Certas histórias do futebol brasileiro nunca serão contadas da forma que merecem. Porém, isso não significa que, na medida do possível, elas não devam ser destacadas. É difícil até conseguir certas informações sobre a campanha do Esporte Clube Poções na Copa do Nordeste de 2000. Mas é fato que ela foi histórica. O pequeno time – que na época tinha apenas 15 anos de fundação – vindo de uma cidade com menos de 50 mil habitantes, no interior da Bahia, deixou para trás Botafogo/PB e CSA, conquistou mais que o dobro de pontos do Ceará e foi melhor que Bahia, Santa Cruz e Treze na primeira fase da competição. Na época, a Raposa do Agreste vinha em plena ascensão. Vice do Campeonato Baiano em 1996, após eliminar o Bahia, chegou a mais duas semifinais até o fim da década e revelou o atacante Liédson, que jogou a Copa do Mundo por Portugal em 2010. O ápice, provavelmente, veio mesmo no ano 2000.


O Poções participou, pela primeira vez na sua história, de competições que extrapolassem o estado da Bahia. Na Copa do Brasil, foi eliminado em casa na estreia. No entanto, acostumado a enfrentar os gigantes de Salvador, a mais de 400km de distância, o time agora precisava ir a João Pessoa, Recife e Maceió para encarar outros grandes. O grupo era duro, com Sport, Botafogo/PB e CSA. A Raposa venceu todos, dois deles fora de casa. Bateu pernambucanos e alagoanos em terreno hostil, venceu os paraibanos em casa e empatou mais dois jogos, perdendo apenas para o Sport no estádio Heraldão lotado, em Poções. Um clube novato, com menos de duas décadas de existência e que havia saído da Segunda Divisão baiana apenas sete anos antes, como campeão de 1993, de repente competia com os peixes grandes. A estreia da campanha foi exatos vinte anos, em 20 de janeiro de 2000: empate por 1 a 1 com o Botafogo/PB.


O Heraldão foi renovado no fim de 2016, mas a arquibancada está vazia, aguardando o retorno do Poções. (Divulgação/Sudesb)

A rodada final da primeira fase também colocou o Belo no caminho do Poções, com a vaga em disputa. O empate era suficiente para os baianos, que jogavam em casa, enquanto os paraibanos precisavam vencer. Poções 2, Botafogo 0. Enquanto isso, no grupo B, o Treze empata em casa com o Juazeiro, perdendo a liderança para o Miguelense, que vence (e elimina) o Santa Cruz. Todos esperavam que os confrontos das quartas de final fossem entre Sport, Santa Cruz, Botafogo/PB e Treze, porém o Poções passa para encarar o Miguelense. Vence em casa, empata fora e chega à inimaginável semifinal, contra o Sport, único time que o derrotou na competição inteira. Cai de pé, após igualdade em Poções e derrota em Recife. O azul, o vermelho e o branco brilharam naquele ano, intensamente: foi o primeiro clube do interior da Bahia a chegar na semifinal da Copa do Nordeste, o segundo do interior de qualquer estado.
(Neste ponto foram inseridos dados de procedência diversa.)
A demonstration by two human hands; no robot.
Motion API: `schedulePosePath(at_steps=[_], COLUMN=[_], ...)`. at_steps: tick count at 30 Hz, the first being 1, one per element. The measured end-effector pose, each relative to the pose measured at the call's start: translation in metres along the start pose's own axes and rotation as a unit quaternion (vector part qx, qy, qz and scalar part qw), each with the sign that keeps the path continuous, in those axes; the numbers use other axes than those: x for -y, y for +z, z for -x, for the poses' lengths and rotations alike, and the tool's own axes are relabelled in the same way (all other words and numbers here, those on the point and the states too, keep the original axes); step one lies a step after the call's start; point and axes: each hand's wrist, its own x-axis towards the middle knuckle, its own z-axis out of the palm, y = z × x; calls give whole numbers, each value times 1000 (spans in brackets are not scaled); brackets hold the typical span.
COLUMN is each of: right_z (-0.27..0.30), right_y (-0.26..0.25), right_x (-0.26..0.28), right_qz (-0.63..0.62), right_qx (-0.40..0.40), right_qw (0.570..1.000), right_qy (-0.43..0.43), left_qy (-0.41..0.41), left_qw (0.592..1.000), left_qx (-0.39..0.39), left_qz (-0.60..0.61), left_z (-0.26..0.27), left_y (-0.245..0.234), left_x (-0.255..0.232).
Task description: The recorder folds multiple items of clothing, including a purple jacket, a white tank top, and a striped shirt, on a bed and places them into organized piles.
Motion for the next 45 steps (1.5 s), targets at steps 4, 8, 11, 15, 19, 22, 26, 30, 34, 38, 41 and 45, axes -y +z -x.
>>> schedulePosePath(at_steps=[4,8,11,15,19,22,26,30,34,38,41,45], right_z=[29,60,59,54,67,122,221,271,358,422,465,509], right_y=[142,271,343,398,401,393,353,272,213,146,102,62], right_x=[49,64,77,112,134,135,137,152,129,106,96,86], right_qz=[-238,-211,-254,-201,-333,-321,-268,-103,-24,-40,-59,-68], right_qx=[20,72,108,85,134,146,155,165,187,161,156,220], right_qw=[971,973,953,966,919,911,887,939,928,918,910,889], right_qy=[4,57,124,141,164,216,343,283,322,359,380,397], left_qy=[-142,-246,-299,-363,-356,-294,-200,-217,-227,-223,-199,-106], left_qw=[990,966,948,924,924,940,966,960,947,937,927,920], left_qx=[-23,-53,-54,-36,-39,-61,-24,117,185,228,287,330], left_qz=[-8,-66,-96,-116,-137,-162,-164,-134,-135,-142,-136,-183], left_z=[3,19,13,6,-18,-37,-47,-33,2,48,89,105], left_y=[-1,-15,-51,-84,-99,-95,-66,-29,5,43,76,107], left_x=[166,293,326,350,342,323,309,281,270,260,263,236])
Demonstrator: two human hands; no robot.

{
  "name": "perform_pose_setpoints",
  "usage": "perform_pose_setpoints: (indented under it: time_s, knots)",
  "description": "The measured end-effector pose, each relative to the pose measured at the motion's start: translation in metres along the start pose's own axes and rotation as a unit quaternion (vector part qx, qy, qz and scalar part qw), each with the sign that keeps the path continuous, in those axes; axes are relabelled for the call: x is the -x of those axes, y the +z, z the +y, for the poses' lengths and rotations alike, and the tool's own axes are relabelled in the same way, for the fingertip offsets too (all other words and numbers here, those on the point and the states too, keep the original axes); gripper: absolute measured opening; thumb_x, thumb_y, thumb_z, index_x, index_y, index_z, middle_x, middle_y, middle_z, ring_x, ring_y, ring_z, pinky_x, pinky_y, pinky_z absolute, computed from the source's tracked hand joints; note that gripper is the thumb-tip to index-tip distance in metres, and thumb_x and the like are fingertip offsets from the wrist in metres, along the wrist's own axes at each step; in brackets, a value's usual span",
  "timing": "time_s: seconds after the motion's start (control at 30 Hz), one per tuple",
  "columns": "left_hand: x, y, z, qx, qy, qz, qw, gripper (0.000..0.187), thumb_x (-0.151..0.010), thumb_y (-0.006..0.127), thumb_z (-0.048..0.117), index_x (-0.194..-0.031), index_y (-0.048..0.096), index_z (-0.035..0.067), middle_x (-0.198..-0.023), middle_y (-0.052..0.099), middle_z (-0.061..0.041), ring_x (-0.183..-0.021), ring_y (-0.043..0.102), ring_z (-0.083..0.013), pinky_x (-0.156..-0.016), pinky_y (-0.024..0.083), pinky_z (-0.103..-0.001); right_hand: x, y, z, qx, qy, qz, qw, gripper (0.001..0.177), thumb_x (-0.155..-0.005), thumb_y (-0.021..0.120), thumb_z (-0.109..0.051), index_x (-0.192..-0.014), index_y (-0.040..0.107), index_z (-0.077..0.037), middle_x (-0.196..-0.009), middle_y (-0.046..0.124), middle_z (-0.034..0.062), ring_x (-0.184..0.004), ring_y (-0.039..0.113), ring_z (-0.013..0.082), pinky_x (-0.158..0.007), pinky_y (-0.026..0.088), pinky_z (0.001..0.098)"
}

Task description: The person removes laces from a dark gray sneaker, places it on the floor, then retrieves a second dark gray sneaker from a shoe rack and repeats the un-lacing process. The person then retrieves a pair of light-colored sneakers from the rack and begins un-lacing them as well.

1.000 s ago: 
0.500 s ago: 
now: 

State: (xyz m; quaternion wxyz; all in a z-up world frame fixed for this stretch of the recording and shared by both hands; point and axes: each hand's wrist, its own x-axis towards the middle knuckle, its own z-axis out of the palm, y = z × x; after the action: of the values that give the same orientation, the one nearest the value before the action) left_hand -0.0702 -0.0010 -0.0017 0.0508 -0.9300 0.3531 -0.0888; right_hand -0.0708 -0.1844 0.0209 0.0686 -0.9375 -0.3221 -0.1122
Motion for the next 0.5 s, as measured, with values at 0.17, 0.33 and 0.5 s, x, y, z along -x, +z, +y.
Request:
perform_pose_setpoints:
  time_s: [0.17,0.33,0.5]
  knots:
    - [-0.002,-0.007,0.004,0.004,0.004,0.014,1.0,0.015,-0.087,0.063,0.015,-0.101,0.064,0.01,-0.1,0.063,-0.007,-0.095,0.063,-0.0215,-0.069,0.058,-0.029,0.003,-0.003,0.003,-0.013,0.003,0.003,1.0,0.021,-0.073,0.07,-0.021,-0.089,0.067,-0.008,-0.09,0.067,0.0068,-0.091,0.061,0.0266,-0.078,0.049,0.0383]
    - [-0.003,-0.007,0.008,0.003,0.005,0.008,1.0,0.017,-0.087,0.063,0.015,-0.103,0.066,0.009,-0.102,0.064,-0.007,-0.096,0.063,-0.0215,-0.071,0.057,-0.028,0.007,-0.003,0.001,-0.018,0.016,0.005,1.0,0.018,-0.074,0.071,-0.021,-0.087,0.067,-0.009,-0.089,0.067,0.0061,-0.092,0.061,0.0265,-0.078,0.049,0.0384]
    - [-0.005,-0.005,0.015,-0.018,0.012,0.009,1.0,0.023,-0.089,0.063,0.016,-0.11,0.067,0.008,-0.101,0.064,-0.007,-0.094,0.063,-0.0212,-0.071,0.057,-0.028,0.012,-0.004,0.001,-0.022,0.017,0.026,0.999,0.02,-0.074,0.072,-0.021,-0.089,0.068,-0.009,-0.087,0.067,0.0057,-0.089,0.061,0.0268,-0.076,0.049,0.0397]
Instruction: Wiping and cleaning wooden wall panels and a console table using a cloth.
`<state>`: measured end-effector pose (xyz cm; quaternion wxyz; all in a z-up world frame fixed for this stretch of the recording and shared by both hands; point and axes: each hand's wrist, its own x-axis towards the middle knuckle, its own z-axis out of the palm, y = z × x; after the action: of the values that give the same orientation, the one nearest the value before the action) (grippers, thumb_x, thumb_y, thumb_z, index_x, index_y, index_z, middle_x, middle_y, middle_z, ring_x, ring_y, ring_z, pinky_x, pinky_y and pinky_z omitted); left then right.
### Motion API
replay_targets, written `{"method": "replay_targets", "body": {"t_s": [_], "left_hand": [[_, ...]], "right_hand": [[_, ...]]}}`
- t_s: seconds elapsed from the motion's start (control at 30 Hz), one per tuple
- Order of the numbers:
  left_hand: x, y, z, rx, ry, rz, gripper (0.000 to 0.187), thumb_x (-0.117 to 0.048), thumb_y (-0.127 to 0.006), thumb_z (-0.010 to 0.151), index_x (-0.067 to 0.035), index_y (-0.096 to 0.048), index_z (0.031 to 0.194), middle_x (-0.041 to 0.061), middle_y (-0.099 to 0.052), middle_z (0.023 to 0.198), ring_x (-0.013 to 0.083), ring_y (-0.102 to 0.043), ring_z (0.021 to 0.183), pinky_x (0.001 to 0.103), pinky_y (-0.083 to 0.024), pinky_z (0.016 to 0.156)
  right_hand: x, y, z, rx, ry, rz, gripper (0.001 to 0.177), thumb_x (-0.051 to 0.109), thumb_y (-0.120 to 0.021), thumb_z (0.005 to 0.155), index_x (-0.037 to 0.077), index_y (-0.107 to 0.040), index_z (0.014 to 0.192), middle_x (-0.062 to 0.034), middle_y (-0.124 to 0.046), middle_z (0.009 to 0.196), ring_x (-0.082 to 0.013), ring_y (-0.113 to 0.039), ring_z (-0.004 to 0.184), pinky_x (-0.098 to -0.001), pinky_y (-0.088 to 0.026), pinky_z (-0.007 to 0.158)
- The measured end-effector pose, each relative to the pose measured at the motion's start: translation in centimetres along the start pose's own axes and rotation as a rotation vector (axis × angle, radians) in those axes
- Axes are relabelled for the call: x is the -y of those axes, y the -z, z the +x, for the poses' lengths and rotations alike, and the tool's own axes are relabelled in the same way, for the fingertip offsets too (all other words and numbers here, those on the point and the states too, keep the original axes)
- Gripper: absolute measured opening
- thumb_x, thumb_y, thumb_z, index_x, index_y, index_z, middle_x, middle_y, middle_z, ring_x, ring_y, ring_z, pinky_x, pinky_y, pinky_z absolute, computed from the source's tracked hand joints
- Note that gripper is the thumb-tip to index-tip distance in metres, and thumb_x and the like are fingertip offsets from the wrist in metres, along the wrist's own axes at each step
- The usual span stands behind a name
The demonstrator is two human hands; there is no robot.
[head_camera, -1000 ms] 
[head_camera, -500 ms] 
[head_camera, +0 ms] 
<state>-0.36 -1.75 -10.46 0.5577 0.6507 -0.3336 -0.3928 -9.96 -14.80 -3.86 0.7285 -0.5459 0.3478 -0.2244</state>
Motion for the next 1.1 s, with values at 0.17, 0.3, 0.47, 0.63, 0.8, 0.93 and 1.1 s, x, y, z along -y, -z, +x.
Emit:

Nesta terça (21), com a partida entre Imperatriz e CRB, no caldeirão do Frei Epifânio D'Abadia, começa a edição 2020 da Copa do Nordeste, revivida em 2013, expandida em 2015 e muito bem-sucedida desde então. Parece improvável que apareça um "novo Poções" hoje em dia, mas o time marcou a história da competição.

Depois disso, o Poções ainda teve bons momentos. Jogou final de turno pelo estadual, ficou entre os quatro melhores mais duas vezes e disputou até a Série C do Brasileiro, sem brilho, em 2007. A queda, porém, foi ainda mais veloz que a ascensão. Em 2009, a Raposa caiu no estadual. Em 2011, com apenas uma vitória, ficou tecnicamente fora até mesmo da Segundona, precisando disputar um torneio seletivo para garantir o retorno. O clube está inativo desde 2012, no profissional, embora tenha retornado, nos últimos anos, para a disputa de torneios de base; principalmente o Campeonato Baiano sub-20. Fundado em 8 de janeiro de 1985, recentemente o Poções comemorou seus 35 anos de existência. Não há muito o que comemorar atualmente, é verdade. Mas também é verdade que o clube sempre terá a campanha na Copa do Nordeste de 2000 para celebrar. Uma campanha que começou há exatos vinte anos e que ficou, com muito mérito, para sempre.